CHRONIC HEALTH EFFECTS

  Asthma-like symptoms may continue for months or even years after exposure to the material ceases. This may be due to a non-allergenic condition known as reactive airways dysfunction syndrome (RADS) which can occur following exposure to high levels of highly irritating compound. Key criteria for the diagnosis of RADS include the absence of preceding respiratory disease, in a non-atopic individual, with abrupt onset of persistent asthma-like symptoms within minutes to hours of a documented exposure to the irritant.
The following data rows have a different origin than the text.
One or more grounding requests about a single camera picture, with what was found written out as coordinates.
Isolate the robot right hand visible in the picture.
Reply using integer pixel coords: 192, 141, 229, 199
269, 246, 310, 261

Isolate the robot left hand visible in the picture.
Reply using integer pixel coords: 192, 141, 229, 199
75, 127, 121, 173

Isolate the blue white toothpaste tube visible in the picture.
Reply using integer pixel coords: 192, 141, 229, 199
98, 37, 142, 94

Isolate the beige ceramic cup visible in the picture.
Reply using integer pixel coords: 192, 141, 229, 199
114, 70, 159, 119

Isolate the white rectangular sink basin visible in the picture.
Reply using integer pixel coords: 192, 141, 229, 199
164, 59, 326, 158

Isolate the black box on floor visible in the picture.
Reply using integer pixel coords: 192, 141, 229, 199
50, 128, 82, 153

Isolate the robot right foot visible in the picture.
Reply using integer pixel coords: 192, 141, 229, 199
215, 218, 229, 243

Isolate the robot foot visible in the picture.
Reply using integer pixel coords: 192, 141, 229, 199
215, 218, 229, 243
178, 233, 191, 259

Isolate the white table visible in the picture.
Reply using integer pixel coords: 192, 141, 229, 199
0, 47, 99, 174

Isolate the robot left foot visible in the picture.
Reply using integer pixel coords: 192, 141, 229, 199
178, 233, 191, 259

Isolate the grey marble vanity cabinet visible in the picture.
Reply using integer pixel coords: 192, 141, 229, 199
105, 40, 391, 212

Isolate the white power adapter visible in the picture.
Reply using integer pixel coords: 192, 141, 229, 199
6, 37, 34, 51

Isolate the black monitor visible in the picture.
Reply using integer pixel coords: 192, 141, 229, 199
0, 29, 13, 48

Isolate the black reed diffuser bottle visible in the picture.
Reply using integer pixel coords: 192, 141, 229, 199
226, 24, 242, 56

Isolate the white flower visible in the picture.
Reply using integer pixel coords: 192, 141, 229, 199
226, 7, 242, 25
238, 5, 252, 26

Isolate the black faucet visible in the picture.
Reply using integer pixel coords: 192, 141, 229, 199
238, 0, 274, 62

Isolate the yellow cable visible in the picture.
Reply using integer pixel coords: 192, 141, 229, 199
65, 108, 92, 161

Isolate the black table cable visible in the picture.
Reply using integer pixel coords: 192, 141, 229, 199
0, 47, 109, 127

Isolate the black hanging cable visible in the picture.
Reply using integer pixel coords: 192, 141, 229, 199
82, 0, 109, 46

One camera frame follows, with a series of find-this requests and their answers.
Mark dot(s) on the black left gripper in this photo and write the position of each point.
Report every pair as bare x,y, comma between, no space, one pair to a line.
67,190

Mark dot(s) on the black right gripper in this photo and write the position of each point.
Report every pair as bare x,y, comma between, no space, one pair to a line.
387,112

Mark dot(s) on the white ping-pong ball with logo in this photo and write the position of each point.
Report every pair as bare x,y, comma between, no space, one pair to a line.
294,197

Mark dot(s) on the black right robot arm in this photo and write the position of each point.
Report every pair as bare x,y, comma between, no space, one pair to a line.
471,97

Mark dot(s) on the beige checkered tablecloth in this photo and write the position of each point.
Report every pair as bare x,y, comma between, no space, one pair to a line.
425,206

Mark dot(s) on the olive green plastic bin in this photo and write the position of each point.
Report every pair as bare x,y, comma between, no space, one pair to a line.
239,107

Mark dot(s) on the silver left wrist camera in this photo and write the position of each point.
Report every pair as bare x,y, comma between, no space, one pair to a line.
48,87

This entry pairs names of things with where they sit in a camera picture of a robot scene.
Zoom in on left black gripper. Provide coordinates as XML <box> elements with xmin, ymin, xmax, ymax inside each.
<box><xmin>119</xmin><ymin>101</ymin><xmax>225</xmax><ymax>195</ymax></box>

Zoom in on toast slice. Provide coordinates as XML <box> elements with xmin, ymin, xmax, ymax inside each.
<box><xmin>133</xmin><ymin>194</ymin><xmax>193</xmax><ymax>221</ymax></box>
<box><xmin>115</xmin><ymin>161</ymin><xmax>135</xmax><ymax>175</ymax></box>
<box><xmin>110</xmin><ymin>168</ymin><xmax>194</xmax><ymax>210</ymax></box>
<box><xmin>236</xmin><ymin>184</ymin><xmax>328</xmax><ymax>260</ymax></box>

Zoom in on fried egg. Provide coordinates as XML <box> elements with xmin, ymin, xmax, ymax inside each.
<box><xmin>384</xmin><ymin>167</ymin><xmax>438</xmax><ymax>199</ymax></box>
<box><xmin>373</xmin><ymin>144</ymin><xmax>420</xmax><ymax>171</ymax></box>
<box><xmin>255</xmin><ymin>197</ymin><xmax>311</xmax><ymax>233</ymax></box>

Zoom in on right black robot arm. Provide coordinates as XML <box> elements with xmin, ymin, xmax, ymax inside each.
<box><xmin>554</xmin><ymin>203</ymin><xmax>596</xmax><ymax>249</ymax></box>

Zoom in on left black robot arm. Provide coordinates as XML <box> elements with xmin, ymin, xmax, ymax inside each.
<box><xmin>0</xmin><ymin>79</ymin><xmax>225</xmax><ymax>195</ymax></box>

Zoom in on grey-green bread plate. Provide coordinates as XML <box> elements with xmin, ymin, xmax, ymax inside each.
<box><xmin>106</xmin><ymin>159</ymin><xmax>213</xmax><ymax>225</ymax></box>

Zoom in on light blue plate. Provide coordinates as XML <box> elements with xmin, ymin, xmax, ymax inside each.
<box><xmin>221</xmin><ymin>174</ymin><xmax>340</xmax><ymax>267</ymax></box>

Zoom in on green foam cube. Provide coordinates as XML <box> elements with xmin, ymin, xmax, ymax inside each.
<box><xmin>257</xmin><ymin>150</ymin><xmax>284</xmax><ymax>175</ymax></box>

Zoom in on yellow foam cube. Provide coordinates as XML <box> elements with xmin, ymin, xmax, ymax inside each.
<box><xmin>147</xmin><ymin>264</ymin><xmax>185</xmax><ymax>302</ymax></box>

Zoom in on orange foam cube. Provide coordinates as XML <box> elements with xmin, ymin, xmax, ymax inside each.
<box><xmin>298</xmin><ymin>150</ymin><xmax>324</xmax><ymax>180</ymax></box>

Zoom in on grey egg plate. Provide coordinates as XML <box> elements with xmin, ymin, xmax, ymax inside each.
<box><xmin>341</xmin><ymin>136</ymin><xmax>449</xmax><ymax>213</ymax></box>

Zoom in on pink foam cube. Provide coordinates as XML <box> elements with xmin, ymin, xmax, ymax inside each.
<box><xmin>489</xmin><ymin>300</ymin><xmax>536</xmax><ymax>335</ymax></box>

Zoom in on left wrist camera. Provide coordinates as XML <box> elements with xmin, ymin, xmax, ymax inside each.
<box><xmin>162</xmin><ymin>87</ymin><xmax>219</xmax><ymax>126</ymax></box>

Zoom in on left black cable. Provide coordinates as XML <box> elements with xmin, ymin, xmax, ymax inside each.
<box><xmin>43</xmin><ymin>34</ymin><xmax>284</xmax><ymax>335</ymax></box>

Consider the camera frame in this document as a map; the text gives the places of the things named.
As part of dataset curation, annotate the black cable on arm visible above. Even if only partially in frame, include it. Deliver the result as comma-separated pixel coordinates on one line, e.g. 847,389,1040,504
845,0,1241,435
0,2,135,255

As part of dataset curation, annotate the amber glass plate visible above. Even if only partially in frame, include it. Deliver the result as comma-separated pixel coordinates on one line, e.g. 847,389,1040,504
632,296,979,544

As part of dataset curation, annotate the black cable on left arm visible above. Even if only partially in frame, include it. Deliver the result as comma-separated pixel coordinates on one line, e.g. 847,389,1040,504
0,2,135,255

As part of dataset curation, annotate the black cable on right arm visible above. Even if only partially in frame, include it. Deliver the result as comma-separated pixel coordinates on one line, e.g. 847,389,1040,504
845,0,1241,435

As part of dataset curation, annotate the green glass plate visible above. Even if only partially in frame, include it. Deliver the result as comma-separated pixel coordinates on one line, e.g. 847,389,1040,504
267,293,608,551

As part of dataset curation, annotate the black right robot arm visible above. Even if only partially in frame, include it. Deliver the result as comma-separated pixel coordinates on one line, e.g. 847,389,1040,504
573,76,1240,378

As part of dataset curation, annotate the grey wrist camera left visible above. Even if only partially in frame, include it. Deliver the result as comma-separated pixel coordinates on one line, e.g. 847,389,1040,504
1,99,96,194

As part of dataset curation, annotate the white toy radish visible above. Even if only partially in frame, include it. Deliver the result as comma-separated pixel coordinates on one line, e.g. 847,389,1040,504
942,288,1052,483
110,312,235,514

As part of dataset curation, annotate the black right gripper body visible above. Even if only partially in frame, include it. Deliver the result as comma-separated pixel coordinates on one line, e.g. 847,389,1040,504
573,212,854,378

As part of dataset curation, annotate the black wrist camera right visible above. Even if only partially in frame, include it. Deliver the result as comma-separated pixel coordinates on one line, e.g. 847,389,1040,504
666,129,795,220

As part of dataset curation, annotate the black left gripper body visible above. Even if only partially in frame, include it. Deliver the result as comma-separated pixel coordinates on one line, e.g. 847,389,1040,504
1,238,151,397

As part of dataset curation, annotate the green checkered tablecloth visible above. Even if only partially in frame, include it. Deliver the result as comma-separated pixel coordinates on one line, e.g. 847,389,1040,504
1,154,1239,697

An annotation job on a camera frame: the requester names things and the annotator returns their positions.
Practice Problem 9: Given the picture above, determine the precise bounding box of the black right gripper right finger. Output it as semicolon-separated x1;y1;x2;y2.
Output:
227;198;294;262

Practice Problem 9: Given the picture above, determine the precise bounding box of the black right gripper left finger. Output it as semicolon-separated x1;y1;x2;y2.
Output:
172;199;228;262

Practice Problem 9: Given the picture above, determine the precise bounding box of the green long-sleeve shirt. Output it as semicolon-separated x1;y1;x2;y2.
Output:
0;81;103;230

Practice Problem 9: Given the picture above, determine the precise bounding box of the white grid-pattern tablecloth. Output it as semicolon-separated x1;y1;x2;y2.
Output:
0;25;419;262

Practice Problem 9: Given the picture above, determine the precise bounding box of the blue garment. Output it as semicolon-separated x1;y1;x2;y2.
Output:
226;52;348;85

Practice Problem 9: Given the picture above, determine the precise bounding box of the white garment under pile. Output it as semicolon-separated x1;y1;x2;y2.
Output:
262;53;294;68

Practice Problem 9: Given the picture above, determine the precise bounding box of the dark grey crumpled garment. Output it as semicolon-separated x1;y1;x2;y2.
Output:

A reversible airflow pattern, on spirometry, with the presence of moderate to severe bronchial hyperreactivity on methacholine challenge testing and the lack of minimal lymphocytic inflammation, without eosinophilia, have also been included in the criteria for diagnosis of RADS. RADS (or asthma) following an irritating inhalation is an infrequent disorder with rates related to the concentration of and duration of exposure to the irritating substance. Industrial bronchitis, on the other hand, is a disorder that occurs as result of exposure due to high concentrations of irritating substance (often particulate in nature) and is completely reversible after exposure ceases. The disorder is characterised by dyspnea, cough and mucus production.